* _THE TASK_: From the line containing "for the left" to the end of the entries, return every line exactly, both ends included, and add nothing.

* _Dataset items_:
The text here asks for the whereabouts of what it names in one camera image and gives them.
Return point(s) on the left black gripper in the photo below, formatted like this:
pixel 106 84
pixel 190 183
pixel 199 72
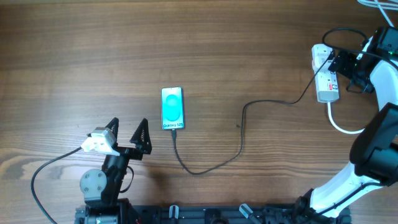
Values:
pixel 135 153

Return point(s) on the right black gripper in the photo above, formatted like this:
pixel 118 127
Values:
pixel 342 70

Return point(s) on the teal screen Galaxy smartphone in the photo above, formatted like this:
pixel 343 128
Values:
pixel 172 108

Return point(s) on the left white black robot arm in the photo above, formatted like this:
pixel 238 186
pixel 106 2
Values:
pixel 101 187

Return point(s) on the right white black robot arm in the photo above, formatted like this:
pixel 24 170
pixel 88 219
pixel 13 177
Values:
pixel 373 155

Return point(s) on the white power strip socket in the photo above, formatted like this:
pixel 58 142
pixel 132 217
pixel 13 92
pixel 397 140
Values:
pixel 323 81

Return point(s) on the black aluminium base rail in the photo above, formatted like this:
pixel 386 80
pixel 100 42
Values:
pixel 274 213

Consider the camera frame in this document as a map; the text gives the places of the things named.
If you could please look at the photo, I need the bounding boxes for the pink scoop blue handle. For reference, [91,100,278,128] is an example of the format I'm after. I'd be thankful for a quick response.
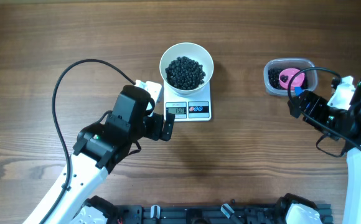
[278,67,306,96]

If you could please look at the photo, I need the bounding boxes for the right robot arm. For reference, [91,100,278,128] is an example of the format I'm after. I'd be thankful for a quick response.
[288,77,361,223]

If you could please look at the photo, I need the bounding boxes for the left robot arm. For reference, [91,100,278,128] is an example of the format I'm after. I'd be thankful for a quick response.
[25,82,175,223]

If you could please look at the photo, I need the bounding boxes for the white digital kitchen scale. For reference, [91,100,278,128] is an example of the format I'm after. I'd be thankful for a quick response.
[164,83,212,122]

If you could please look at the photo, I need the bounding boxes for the black beans in bowl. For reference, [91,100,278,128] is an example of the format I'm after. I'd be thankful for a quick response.
[165,56,206,90]

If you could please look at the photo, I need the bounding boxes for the white bowl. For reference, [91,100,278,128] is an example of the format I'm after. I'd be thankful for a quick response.
[159,42,214,95]

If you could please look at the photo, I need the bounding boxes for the clear plastic container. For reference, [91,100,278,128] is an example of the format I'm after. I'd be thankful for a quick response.
[263,58,318,96]

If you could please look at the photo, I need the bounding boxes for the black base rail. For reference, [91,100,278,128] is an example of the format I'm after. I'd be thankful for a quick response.
[71,195,334,224]

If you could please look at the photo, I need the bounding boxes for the black left camera cable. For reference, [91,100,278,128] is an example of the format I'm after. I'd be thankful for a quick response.
[39,58,136,224]

* _RESULT FOR THIS TASK_:
If you could please look at the photo, I need the bounding boxes for the left robot arm. For reference, [91,100,278,128] is an example of the format I'm after. I'd be thankful for a quick response.
[25,82,175,223]

If you could please look at the photo, I need the bounding boxes for the white digital kitchen scale. For reference, [91,100,278,128] is an example of the format I'm after. I'd be thankful for a quick response.
[164,83,212,122]

If you could please look at the photo, I need the bounding boxes for the black beans in bowl. For reference, [91,100,278,128] is an example of the format I'm after. I'd be thankful for a quick response.
[165,56,206,90]

If you could please look at the photo, I need the bounding boxes for the white bowl. For reference, [91,100,278,128] is an example of the format I'm after. I'd be thankful for a quick response.
[159,42,214,95]

If you could please look at the photo, I need the bounding boxes for the clear plastic container. For reference, [91,100,278,128] is an example of the format I'm after. I'd be thankful for a quick response.
[263,58,318,96]

If you could please look at the photo, I need the bounding boxes for the black base rail. For reference, [91,100,278,128] is an example of the format I'm after. I'd be thankful for a quick response.
[71,195,334,224]

If you could please look at the photo, I need the bounding boxes for the black left camera cable. For reference, [91,100,278,128] is an example of the format I'm after. I'd be thankful for a quick response.
[39,58,136,224]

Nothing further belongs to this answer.